__Task brief__
From the first line of the listing, copy each line exactly until you have included the line with "<point>145,60</point>"; leave out the pictures.

───── Records provided

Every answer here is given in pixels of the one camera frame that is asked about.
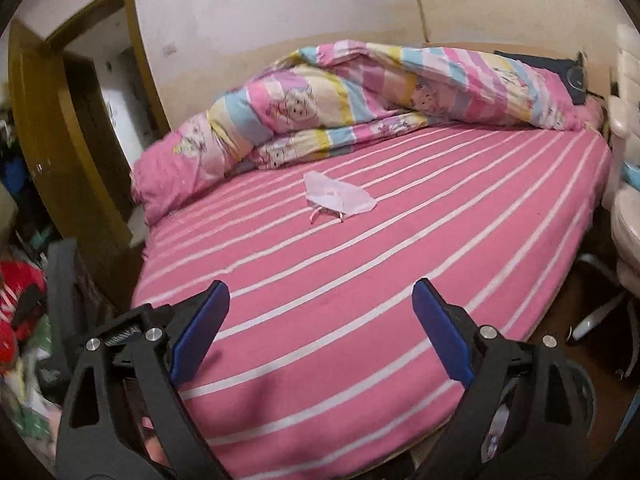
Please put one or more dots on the dark grey object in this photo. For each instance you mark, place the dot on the dark grey object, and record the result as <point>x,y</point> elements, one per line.
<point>62,290</point>

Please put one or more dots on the wooden door frame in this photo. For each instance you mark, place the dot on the wooden door frame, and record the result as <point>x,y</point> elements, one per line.
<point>145,60</point>

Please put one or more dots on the pink striped bed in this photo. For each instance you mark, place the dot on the pink striped bed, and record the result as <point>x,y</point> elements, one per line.
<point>350,285</point>

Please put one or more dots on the cartoon print quilt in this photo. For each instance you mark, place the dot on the cartoon print quilt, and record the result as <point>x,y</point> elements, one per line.
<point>300,105</point>

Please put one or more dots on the red printed bag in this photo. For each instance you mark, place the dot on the red printed bag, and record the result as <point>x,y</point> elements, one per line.
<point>15,300</point>

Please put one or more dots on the wooden door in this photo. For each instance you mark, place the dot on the wooden door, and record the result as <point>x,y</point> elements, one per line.
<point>45,135</point>

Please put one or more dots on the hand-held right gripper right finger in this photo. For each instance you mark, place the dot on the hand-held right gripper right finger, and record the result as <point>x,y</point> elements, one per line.
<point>440,332</point>

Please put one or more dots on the pink plastic bag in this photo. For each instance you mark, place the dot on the pink plastic bag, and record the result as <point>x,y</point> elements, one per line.
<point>335,195</point>

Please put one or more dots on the blue clothes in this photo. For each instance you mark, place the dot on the blue clothes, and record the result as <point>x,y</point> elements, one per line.
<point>631,172</point>

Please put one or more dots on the white padded chair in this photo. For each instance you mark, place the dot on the white padded chair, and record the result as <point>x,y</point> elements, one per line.
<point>627,110</point>

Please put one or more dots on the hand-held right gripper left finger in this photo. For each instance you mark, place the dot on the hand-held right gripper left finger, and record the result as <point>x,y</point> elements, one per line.
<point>200,332</point>

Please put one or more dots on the dark blue pillow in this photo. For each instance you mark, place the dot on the dark blue pillow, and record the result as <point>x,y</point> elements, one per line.
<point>560,70</point>

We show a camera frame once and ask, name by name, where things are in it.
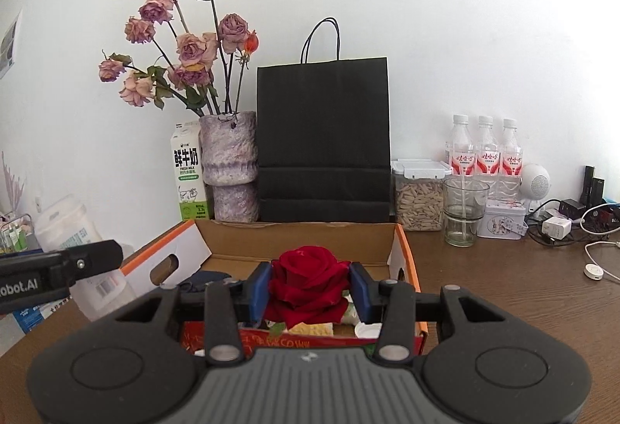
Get blue white box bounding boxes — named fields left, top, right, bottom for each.
left=12, top=303, right=54, bottom=335

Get black paper bag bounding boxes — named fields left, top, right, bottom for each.
left=257, top=17, right=392, bottom=224

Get metal rack with toiletries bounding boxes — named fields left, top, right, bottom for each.
left=0, top=211, right=37, bottom=255

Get red artificial rose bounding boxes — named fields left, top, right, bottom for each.
left=264, top=246, right=357, bottom=338

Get black upright device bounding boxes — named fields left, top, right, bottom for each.
left=582, top=165, right=606, bottom=207

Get white tin box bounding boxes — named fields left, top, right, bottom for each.
left=477, top=199, right=529, bottom=240

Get wall paper sheet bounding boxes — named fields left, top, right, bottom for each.
left=0, top=8, right=24, bottom=79

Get clear seed container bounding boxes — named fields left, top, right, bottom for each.
left=391, top=159, right=452, bottom=232

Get clear glass cup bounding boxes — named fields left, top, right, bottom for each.
left=443, top=177, right=491, bottom=248

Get white plastic jar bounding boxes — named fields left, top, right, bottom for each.
left=34, top=194, right=139, bottom=321

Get white charger and cables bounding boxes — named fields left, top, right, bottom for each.
left=525, top=199, right=587, bottom=245

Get white green milk carton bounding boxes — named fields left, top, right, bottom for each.
left=169, top=120, right=210, bottom=222

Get purple mottled vase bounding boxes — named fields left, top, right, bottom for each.
left=198, top=111, right=260, bottom=222

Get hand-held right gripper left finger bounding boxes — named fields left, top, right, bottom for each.
left=114, top=261, right=273, bottom=367

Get purple dried grass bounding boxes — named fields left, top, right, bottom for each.
left=0, top=150, right=25, bottom=216

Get red orange cardboard box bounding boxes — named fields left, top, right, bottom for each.
left=119, top=218, right=429, bottom=357

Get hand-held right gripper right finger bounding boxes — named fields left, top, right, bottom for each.
left=349, top=261, right=507, bottom=364

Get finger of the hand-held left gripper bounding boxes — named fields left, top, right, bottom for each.
left=63, top=239, right=123, bottom=285

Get white round speaker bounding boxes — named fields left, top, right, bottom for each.
left=519, top=163, right=554, bottom=212

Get white charger plug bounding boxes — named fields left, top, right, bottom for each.
left=541, top=217, right=572, bottom=241

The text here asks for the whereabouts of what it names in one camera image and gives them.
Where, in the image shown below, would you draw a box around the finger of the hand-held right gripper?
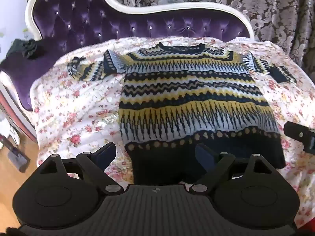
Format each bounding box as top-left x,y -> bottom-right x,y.
283,121 -> 315,153

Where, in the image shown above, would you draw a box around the red cloth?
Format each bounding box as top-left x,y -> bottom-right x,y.
298,214 -> 315,236

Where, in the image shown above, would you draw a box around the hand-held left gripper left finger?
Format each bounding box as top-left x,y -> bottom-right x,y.
39,142 -> 125,195

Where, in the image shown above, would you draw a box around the black cloth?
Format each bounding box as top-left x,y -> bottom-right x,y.
5,39 -> 47,60

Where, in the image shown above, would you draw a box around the yellow black patterned knit sweater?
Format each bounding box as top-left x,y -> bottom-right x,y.
67,42 -> 297,185

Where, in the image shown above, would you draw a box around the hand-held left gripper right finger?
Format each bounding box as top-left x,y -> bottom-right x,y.
189,144 -> 272,194

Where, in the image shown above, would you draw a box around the purple tufted velvet sofa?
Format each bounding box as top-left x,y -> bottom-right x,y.
0,0 -> 255,143

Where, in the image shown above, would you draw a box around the floral quilted blanket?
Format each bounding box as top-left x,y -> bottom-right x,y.
30,36 -> 315,227

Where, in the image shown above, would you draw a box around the grey damask curtain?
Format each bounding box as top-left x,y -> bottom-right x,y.
30,0 -> 315,75

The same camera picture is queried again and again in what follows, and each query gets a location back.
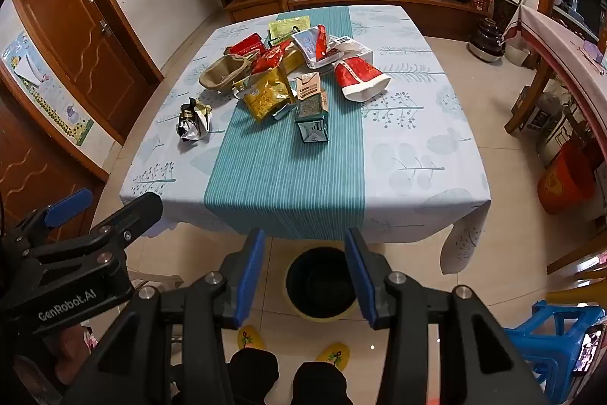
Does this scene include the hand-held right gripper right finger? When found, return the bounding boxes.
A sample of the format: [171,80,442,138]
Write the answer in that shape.
[344,227,546,405]

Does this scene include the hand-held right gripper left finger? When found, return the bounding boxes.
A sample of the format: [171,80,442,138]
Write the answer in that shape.
[61,227,266,405]

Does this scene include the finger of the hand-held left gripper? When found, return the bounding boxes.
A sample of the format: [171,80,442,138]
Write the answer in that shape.
[28,191,164,263]
[0,188,94,254]

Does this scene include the round dark bin yellow rim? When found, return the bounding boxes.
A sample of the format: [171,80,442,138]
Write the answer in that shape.
[283,246,361,320]

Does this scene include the silver foil wrapper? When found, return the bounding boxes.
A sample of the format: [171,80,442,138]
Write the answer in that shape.
[176,98,212,142]

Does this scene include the white paper box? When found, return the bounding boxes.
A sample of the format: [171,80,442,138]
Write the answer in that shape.
[329,35,373,66]

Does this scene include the yellow-green plastic pouch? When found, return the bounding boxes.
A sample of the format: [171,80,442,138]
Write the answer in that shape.
[268,18,311,43]

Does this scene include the person's left foot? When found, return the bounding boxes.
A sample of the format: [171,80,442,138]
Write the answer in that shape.
[228,348,280,405]

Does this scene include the person's foot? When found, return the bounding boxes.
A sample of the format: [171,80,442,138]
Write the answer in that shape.
[291,361,354,405]
[228,348,280,405]

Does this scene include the person's right foot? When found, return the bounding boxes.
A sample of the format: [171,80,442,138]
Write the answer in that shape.
[291,361,354,405]

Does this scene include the leaf printed teal tablecloth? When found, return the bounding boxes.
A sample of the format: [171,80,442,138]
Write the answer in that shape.
[118,4,491,275]

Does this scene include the brown wooden door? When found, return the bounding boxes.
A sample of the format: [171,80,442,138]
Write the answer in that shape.
[9,0,164,145]

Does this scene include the tan paper bag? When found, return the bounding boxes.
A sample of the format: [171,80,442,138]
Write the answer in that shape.
[199,54,252,91]

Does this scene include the yellow gold snack bag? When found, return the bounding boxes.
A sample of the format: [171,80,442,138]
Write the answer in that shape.
[232,68,297,123]

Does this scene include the green tea carton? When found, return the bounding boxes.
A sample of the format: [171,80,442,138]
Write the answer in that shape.
[294,73,330,145]

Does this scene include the red flat packet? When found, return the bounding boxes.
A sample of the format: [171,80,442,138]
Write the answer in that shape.
[228,34,266,57]

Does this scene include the red white fabric pouch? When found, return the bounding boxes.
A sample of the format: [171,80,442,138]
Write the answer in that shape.
[333,56,392,101]

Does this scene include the red patterned snack packet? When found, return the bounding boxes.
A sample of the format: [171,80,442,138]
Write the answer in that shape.
[250,42,292,76]

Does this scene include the blue plastic stool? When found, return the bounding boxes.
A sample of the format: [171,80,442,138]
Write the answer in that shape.
[503,301,607,405]

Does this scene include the yellow stool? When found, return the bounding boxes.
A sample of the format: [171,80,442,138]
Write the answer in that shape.
[545,277,607,306]

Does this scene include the wooden chair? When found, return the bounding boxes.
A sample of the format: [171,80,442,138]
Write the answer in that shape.
[545,239,607,274]

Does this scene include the orange plastic bucket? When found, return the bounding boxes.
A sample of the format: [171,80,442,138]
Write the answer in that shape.
[537,144,596,216]

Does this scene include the white printed snack packet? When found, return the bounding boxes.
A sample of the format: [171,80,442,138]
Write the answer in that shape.
[291,28,328,69]

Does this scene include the small wooden cabinet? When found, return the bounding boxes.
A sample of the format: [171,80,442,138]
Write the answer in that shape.
[224,0,291,24]

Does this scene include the slim red sachet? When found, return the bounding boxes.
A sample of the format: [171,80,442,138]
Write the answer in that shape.
[314,24,329,58]

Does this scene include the dark ceramic jar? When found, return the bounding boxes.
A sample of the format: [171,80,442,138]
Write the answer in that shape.
[469,18,506,63]

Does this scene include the long wooden television cabinet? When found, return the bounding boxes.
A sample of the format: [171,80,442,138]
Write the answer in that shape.
[285,0,494,40]

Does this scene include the white bucket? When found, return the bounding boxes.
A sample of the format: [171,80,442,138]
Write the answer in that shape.
[505,37,529,66]

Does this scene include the side table with pink cloth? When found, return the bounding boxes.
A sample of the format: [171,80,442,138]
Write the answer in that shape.
[505,4,607,178]

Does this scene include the colourful wall poster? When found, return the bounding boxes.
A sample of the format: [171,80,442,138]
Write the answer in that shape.
[0,30,93,147]

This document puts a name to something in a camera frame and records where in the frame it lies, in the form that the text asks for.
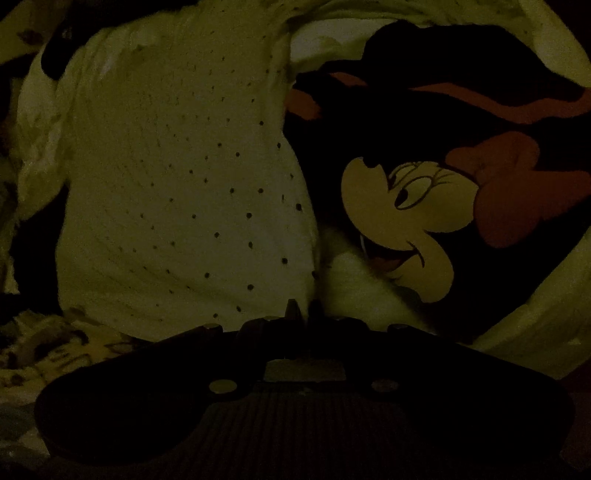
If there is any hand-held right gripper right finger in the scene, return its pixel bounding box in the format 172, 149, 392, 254
306, 299, 551, 398

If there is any comic print cloth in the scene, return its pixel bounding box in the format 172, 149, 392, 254
0, 309, 158, 462

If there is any leaf print bed sheet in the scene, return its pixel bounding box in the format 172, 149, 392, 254
0, 0, 591, 381

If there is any white polka-dot garment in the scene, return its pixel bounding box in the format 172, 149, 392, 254
18, 0, 325, 343

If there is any black cartoon print shirt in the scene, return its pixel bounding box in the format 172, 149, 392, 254
284, 21, 591, 346

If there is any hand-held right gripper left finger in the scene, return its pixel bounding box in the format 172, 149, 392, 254
60, 299, 304, 398

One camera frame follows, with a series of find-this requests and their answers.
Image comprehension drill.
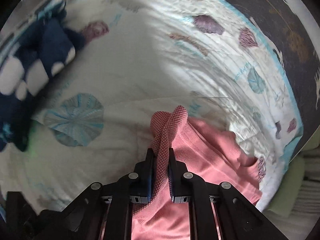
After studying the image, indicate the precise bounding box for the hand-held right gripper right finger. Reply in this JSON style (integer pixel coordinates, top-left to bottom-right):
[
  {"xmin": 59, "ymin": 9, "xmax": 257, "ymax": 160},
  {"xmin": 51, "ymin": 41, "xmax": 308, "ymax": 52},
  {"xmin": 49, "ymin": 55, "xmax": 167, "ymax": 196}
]
[{"xmin": 168, "ymin": 148, "xmax": 286, "ymax": 240}]

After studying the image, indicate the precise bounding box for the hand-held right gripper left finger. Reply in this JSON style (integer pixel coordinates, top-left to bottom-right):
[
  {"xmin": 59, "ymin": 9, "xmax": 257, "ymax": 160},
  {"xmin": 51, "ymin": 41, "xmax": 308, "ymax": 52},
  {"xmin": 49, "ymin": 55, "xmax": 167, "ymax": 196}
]
[{"xmin": 41, "ymin": 148, "xmax": 156, "ymax": 240}]

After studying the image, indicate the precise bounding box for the pink long-sleeve shirt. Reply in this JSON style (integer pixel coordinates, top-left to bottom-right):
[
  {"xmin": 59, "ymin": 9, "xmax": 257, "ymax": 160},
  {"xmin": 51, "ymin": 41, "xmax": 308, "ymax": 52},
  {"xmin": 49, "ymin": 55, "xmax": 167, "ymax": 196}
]
[{"xmin": 131, "ymin": 106, "xmax": 262, "ymax": 240}]

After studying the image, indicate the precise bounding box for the white seashell quilt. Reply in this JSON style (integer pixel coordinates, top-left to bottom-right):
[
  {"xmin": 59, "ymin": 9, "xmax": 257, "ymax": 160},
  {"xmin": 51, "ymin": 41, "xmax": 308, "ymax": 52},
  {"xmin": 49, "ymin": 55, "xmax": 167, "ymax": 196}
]
[{"xmin": 0, "ymin": 0, "xmax": 304, "ymax": 220}]

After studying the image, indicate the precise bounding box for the green pillow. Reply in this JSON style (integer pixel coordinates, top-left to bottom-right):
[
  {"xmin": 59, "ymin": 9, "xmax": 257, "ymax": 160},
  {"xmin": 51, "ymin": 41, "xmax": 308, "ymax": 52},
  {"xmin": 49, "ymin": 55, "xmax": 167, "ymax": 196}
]
[{"xmin": 265, "ymin": 159, "xmax": 306, "ymax": 214}]

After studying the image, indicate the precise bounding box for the beige curtain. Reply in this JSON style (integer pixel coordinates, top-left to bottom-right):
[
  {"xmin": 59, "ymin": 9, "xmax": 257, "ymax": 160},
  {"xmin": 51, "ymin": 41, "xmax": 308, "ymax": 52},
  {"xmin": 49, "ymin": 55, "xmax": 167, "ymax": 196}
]
[{"xmin": 299, "ymin": 150, "xmax": 320, "ymax": 218}]

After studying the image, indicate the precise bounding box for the navy star-print garment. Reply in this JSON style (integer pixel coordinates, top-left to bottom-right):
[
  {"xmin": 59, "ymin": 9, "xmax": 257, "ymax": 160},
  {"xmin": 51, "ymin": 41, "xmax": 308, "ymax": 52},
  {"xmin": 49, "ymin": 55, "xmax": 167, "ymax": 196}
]
[{"xmin": 0, "ymin": 17, "xmax": 85, "ymax": 153}]

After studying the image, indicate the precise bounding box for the dark deer-print blanket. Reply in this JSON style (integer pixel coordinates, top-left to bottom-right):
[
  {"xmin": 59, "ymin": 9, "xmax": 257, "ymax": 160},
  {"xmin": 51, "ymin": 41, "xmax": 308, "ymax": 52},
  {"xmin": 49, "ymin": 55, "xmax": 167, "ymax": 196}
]
[{"xmin": 195, "ymin": 0, "xmax": 320, "ymax": 160}]

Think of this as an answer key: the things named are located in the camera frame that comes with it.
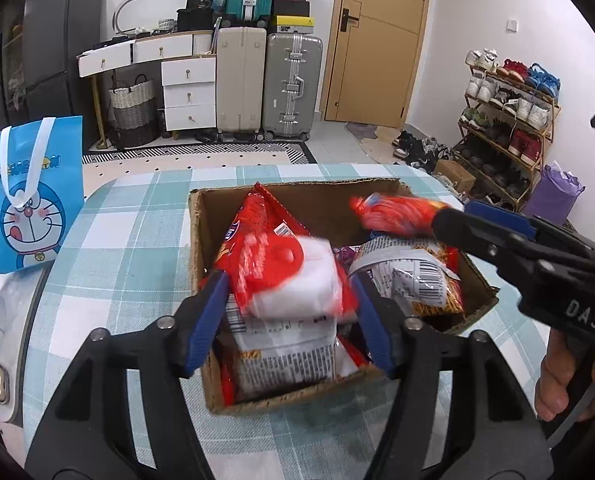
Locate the purple plastic bag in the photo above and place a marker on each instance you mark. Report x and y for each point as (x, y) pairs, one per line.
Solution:
(552, 195)

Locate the white drawer cabinet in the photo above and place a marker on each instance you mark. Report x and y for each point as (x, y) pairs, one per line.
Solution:
(190, 95)

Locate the beige doormat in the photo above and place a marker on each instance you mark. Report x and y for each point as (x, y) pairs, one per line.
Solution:
(380, 147)

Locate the plain black shoe box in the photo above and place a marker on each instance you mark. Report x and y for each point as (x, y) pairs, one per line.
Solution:
(291, 8)

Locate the silver suitcase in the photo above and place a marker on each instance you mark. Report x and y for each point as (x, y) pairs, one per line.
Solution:
(292, 85)

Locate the red chocolate cookie packet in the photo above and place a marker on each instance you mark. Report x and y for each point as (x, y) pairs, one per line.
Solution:
(397, 212)

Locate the beige suitcase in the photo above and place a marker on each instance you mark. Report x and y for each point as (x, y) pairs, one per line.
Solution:
(240, 85)

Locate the rows of assorted shoes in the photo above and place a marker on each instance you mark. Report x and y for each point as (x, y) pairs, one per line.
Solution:
(502, 105)

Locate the yellow black shoe box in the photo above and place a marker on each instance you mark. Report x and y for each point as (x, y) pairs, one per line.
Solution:
(292, 25)

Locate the dark grey fridge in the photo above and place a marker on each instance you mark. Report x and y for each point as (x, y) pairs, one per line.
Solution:
(62, 35)

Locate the scattered sneakers pile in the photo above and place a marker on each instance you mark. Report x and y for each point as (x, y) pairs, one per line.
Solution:
(420, 152)

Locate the dark glass cabinet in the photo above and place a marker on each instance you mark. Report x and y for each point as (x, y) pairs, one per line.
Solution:
(7, 60)

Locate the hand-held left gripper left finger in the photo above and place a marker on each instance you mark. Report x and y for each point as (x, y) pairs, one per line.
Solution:
(207, 325)

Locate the small white basket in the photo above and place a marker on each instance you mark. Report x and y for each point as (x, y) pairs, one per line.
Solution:
(167, 24)

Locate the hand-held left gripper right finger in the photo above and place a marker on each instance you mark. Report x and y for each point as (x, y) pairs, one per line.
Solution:
(375, 330)

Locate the person's right hand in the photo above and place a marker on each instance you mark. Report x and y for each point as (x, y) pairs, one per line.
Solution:
(550, 380)

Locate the white side table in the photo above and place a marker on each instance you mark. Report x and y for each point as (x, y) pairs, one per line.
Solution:
(19, 310)

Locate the desk with white drawers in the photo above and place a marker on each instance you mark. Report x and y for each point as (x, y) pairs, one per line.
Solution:
(107, 57)

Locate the brown cardboard box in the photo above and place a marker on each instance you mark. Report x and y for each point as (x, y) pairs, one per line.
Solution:
(322, 205)

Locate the white light switch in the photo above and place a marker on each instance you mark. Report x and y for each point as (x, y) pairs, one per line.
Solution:
(513, 25)

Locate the black case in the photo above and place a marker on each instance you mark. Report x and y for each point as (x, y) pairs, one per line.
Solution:
(195, 20)

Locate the grey doormat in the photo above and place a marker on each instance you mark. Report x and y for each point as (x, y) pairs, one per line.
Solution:
(360, 130)

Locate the wooden shoe rack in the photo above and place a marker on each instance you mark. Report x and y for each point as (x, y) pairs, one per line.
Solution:
(547, 125)

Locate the white red noodle snack packet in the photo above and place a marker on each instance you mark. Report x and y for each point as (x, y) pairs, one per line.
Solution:
(402, 270)
(282, 355)

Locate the blue cartoon tote bag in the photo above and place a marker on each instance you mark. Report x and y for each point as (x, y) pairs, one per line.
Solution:
(32, 210)

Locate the wooden door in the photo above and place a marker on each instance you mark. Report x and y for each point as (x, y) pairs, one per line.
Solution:
(377, 60)

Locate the oval mirror frame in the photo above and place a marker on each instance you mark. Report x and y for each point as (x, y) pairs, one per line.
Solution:
(118, 12)

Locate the white red plain snack packet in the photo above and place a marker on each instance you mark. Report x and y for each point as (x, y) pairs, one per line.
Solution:
(297, 285)

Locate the woven laundry basket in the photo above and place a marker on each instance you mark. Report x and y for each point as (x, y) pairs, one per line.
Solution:
(135, 115)

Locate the green checked tablecloth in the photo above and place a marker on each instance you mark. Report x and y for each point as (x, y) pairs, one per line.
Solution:
(127, 260)

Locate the small cardboard shoe carton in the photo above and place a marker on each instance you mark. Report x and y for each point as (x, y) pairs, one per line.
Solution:
(455, 176)

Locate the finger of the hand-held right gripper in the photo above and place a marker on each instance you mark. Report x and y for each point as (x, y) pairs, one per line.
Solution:
(477, 240)
(502, 217)

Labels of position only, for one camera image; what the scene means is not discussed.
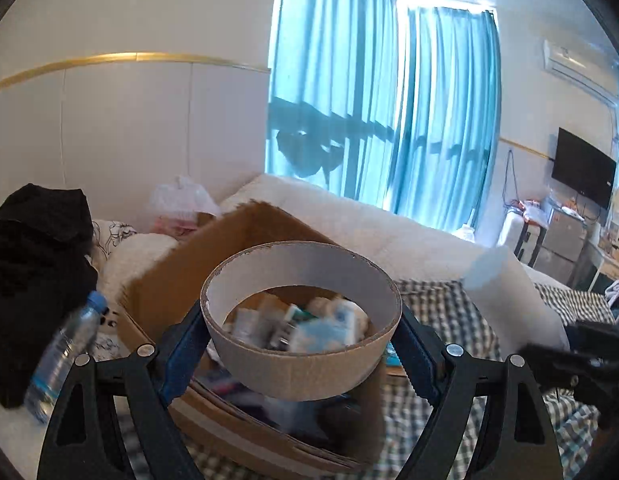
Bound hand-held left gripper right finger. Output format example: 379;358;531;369
389;305;565;480

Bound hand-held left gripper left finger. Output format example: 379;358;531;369
36;300;212;480

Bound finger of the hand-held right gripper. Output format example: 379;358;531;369
522;344;606;402

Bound brown cardboard box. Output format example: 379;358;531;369
116;200;390;476

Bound beige masking tape roll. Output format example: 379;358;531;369
200;241;403;402

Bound green white checked blanket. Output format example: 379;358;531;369
114;279;617;480

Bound white blurred bundle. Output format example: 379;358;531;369
463;245;573;353

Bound white knitted blanket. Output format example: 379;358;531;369
96;232;180;306

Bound clear water bottle blue cap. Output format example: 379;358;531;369
24;290;109;423

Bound grey cabinet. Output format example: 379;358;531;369
532;207;587;263

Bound black white suitcase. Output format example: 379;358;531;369
519;220;545;267

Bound white quilted bed cover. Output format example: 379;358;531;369
219;174;495;283

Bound white line-print sheet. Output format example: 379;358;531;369
89;218;137;261

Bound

──────────

__Final answer__
Every answer here is given in pixels of the one camera frame that is asked about.
Please put one or more dots on the dark grey object in this photo. For each instance you mark, place the dot on the dark grey object, and record the result as <point>x,y</point> elements, one per line.
<point>62,290</point>

Please put one or more dots on the wooden door frame in this photo. For each instance you mark, place the dot on the wooden door frame, and record the result as <point>x,y</point> elements, one per line.
<point>145,60</point>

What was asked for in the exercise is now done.